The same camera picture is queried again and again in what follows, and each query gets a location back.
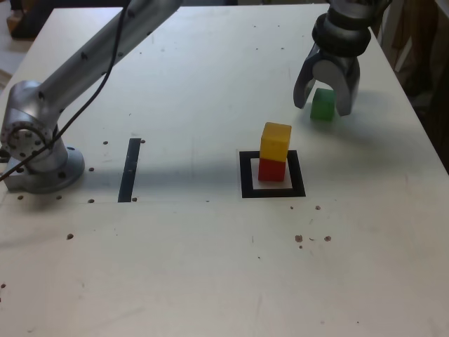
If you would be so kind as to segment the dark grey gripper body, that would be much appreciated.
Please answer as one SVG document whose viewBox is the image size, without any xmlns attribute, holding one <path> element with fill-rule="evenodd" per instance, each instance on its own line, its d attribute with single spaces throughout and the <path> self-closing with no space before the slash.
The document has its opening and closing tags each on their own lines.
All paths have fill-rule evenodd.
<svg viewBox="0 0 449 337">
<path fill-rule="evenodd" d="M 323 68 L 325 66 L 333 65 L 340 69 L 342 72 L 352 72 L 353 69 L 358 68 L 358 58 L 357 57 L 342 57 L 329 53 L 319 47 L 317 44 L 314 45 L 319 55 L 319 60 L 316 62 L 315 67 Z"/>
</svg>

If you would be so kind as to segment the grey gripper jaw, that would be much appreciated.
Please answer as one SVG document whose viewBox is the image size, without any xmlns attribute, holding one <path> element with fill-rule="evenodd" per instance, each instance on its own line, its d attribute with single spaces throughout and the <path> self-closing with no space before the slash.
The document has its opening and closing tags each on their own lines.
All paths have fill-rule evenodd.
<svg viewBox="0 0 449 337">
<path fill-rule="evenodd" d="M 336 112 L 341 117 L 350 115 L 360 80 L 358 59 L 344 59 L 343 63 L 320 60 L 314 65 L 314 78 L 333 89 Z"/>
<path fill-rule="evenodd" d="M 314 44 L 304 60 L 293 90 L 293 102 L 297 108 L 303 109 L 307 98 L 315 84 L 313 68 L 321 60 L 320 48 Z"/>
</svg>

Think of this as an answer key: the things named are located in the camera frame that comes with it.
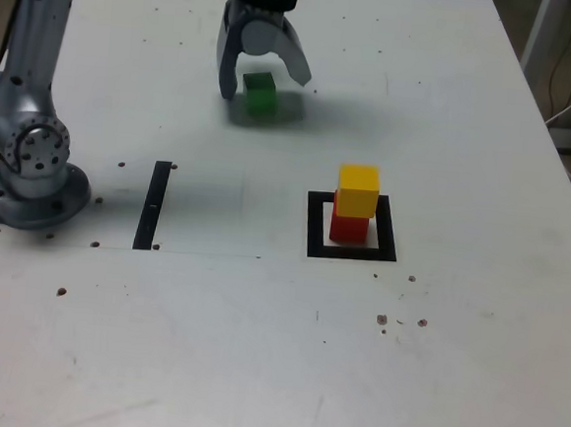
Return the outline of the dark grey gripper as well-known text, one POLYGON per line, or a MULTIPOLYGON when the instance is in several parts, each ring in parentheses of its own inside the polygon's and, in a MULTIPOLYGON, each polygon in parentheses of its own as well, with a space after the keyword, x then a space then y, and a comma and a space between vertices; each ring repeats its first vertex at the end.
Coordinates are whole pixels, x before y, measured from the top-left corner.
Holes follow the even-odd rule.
* * *
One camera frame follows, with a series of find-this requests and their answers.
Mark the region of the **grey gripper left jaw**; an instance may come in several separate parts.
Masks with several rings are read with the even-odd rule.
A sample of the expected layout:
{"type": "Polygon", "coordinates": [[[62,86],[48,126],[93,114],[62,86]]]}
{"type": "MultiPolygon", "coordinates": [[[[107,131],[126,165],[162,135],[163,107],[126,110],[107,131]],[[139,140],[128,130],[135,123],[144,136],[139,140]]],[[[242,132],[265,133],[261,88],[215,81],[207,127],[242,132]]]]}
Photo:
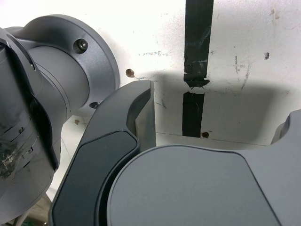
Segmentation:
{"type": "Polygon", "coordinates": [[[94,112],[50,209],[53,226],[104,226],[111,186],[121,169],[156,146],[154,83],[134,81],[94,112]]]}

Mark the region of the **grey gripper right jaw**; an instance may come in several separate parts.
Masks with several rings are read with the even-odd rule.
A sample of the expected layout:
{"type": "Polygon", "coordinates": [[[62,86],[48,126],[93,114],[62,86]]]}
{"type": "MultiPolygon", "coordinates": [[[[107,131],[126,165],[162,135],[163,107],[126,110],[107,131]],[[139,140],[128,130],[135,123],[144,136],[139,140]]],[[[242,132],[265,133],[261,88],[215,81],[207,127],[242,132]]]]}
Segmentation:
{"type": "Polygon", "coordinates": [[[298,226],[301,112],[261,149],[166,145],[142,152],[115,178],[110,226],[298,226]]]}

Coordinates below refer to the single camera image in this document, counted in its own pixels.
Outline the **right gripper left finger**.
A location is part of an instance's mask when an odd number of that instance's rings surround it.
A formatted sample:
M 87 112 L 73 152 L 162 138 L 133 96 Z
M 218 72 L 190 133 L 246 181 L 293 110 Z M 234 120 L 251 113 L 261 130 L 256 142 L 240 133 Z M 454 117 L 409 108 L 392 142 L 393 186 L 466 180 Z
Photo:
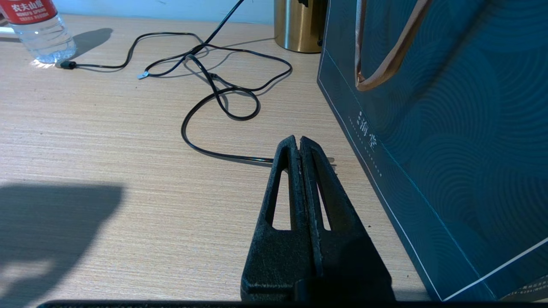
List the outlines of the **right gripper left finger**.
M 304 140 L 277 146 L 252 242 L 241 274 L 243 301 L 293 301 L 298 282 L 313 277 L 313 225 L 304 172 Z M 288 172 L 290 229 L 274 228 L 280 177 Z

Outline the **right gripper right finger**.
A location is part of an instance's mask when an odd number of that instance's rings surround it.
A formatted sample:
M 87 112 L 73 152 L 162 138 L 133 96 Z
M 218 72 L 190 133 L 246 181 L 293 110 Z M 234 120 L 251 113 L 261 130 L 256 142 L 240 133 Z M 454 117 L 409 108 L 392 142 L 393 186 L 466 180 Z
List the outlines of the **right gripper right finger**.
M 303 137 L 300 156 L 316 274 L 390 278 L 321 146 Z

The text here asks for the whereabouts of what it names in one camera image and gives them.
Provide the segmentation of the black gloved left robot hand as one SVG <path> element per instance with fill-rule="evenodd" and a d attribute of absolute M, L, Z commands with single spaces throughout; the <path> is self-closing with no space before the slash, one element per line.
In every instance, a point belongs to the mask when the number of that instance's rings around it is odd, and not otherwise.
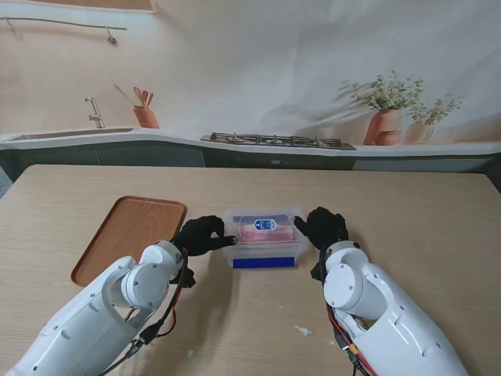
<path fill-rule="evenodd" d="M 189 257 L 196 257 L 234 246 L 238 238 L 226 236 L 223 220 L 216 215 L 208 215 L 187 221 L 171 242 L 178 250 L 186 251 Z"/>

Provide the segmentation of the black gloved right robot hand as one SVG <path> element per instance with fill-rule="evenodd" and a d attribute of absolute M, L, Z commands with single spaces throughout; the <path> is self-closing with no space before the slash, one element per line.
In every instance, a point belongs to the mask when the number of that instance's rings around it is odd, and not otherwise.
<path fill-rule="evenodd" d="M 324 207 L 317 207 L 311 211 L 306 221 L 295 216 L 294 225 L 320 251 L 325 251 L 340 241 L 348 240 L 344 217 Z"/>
* * *
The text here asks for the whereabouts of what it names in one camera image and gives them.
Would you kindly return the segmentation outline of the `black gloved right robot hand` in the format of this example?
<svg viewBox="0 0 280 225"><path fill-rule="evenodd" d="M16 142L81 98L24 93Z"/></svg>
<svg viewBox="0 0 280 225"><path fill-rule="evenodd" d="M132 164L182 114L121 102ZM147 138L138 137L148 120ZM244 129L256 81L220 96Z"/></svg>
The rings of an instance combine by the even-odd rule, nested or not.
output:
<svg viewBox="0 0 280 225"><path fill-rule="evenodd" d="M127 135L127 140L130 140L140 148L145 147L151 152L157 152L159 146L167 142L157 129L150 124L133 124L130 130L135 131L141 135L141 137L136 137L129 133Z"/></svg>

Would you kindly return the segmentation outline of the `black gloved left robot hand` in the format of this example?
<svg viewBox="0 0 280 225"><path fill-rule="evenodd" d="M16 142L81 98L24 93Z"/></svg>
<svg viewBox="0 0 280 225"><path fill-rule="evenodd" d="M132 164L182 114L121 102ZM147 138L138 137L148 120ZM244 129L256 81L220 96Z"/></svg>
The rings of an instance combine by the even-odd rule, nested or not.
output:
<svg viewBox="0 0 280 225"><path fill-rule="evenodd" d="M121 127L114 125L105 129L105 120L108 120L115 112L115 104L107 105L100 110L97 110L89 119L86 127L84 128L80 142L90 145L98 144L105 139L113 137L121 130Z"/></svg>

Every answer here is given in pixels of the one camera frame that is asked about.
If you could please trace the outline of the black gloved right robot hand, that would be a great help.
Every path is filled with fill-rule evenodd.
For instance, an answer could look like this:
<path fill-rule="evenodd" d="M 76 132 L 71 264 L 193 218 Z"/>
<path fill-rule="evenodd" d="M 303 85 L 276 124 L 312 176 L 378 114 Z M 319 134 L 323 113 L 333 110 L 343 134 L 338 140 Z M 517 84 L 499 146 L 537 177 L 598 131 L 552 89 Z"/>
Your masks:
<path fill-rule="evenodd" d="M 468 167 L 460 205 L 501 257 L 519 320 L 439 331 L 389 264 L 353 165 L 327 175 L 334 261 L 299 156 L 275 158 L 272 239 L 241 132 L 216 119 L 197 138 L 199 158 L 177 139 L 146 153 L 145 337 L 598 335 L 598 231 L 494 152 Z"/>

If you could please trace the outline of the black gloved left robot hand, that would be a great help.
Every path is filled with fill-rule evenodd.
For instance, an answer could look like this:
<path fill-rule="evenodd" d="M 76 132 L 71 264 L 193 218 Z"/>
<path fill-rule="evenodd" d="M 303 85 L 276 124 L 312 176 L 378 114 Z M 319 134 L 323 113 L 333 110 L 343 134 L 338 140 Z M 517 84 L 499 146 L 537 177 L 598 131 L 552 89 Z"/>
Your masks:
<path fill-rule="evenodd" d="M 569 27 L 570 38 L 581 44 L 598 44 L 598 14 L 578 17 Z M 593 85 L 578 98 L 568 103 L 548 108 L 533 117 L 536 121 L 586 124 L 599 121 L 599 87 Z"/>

Task goal —
Among the lines above, find the one with "List the outlines of the **right gripper left" and the one with "Provide the segmentation of the black gloved left". Quote both and everything between them, exactly.

Solution for this exercise —
List the outlines of the **right gripper left finger**.
M 304 140 L 277 146 L 252 242 L 241 274 L 243 301 L 293 301 L 298 282 L 313 277 L 313 225 L 304 172 Z M 288 172 L 290 229 L 274 228 L 280 177 Z

Outline the **right gripper right finger**.
A location is part of an instance's mask when an odd number of that instance's rings surround it.
A formatted sample:
M 87 112 L 73 152 L 162 138 L 133 96 Z
M 218 72 L 190 133 L 246 181 L 293 110 Z M 234 120 L 251 113 L 261 130 L 256 142 L 240 133 Z M 454 117 L 409 108 L 392 142 L 393 186 L 466 180 Z
List the outlines of the **right gripper right finger**.
M 303 137 L 300 156 L 316 274 L 390 278 L 321 146 Z

The text here asks for the whereabouts of what it names in one camera image and gives them.
Provide the segmentation of the black gloved left robot hand as one SVG <path> element per instance with fill-rule="evenodd" and a d attribute of absolute M, L, Z commands with single spaces throughout; the <path> is self-closing with no space before the slash, one element per line.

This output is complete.